Inflation in two of healthcare's largest sectors remained weak in November, continuing a trend that has helped check growth in national health spending.
Prices for acute-care hospitals rose 0.1% in November, and climbed 1% during the year that ended last month, a sluggish pace compared with the same 12-month periods in prior years. The year that ended in November 2013 saw acute-care hospital prices increase 2.3%. The year that ended in November 2012 also saw prices increase 2.3%.
Hospitals account for 32% of the nation's health spending (PDF) and physicians and clinics make up another 20%. Tepid price growth is a check on overall health spending. Healthcare prices are under pressure from Medicare, one of the industry's largest payers, and from new health reform-linked markets where highly price-sensitive consumers can shop for insurance.
Health spending grew at a record-low rate of 3.6% last year but is expected to accelerate as demand for medical care grows from those newly insured with subsidized health plans that became available last January under the Patient Protection and Affordable Care Act. Evidence of increased spending has been mixed so far this year. Hospital chains have reported fewer unpaid bills and more insured patients. But national estimates and surveys of spending on healthcare services reported no significant growth in the first half of the year. A third quarter survey released this week was the first to capture an uptick.
Weaker prices also are due in part to low overall inflation despite the economic recovery, said economists at the Altarum Institute in their latest brief (PDF) on healthcare prices. “As we have been pointing out, health care and economy-wide inflation are quite low for this stage of the business cycle recovery,” they wrote.
The Producer Price Index, released monthly by the Bureau of Labor Statistics, is a broad measure of changes to reimbursement paid to providers. The federal agency also tracks changes to rates paid by commercial insurance in the Consumer Price Index. Those figures are expected next Wednesday.

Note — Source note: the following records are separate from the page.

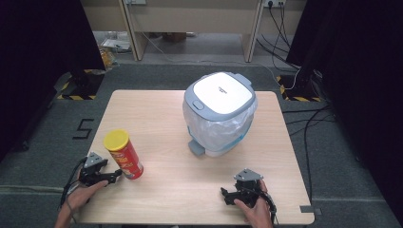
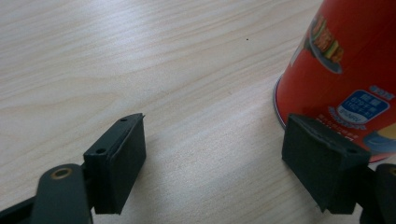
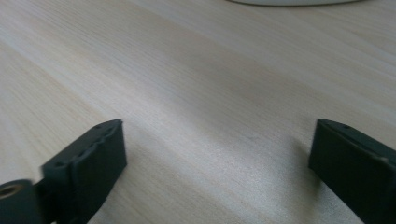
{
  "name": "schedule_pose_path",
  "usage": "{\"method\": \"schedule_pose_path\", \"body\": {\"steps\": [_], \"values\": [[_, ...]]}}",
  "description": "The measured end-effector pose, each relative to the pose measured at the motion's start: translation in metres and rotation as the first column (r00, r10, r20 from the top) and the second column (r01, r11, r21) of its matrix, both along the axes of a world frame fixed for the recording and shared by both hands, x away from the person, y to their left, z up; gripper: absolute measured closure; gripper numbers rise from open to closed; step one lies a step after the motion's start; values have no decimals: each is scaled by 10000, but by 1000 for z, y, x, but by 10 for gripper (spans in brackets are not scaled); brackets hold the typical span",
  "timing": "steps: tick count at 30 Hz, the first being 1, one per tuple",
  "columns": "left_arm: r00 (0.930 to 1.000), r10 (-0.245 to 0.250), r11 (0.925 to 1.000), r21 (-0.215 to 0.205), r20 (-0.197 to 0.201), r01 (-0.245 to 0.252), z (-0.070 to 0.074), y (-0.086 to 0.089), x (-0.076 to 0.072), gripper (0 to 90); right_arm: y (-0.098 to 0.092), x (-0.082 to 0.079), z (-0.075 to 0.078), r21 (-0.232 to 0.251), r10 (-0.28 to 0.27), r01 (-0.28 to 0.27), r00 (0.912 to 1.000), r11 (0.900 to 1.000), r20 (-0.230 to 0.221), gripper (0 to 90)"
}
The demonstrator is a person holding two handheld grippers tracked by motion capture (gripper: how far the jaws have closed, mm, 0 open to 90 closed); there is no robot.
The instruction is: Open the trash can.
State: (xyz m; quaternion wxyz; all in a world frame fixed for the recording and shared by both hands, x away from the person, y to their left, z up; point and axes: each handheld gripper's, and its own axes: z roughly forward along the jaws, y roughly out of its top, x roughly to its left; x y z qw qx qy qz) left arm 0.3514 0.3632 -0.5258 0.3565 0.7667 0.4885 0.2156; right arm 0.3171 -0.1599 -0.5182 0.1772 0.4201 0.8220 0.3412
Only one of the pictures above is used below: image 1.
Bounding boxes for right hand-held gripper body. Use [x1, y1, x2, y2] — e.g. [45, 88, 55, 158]
[234, 168, 270, 209]

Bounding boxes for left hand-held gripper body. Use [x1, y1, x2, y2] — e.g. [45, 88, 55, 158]
[78, 151, 109, 187]

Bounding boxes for red chip can yellow lid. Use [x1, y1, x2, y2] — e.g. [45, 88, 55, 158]
[103, 128, 144, 181]

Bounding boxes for white grey lidded trash bin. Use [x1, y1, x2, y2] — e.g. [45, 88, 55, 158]
[182, 71, 259, 158]

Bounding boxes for person's left hand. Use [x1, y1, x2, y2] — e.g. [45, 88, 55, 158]
[64, 180, 109, 213]

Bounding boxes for person's right hand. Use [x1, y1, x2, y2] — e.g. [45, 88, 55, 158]
[233, 179, 274, 228]

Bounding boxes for grey tape piece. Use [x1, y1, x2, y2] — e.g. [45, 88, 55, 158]
[299, 204, 323, 217]

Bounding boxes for clear plastic bin liner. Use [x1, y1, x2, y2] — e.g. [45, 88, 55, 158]
[182, 98, 259, 153]

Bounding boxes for stand base with hazard tape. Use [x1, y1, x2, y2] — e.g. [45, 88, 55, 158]
[54, 68, 106, 102]
[275, 73, 323, 103]

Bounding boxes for black curtain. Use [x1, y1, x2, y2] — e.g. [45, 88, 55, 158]
[0, 0, 106, 164]
[285, 0, 403, 219]

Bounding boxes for pile of plastic bags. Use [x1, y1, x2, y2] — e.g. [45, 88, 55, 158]
[98, 30, 133, 70]

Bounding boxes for left hand-held gripper cable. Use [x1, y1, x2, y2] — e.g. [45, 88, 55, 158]
[58, 157, 88, 212]

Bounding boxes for hand-held gripper cable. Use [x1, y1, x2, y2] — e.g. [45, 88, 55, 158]
[259, 189, 279, 226]
[58, 157, 88, 212]

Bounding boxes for right hand-held gripper cable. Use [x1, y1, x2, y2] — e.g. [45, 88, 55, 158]
[259, 189, 279, 226]

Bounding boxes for long black floor cable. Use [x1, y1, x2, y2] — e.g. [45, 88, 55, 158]
[303, 105, 332, 203]

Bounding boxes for white floor cable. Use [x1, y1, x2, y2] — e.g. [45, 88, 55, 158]
[139, 29, 302, 91]

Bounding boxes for black cables from outlet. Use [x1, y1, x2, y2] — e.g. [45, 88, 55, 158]
[256, 1, 301, 72]

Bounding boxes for white wall power outlet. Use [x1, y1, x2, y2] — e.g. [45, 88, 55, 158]
[263, 0, 287, 9]

Physician office prices declined 0.1% in November, continuing a streak this year of marginal or no price growth, or slight declines. The year that ended in November saw physician office prices increase 0.6% in the third 12-month period with inflation below 1%. Physician office prices increased 0.3% during the year that ended in November 2013 and 0.5% the prior year. In the years that ended in November between 2004 and 2011, physician office prices increased 1.9%, on average.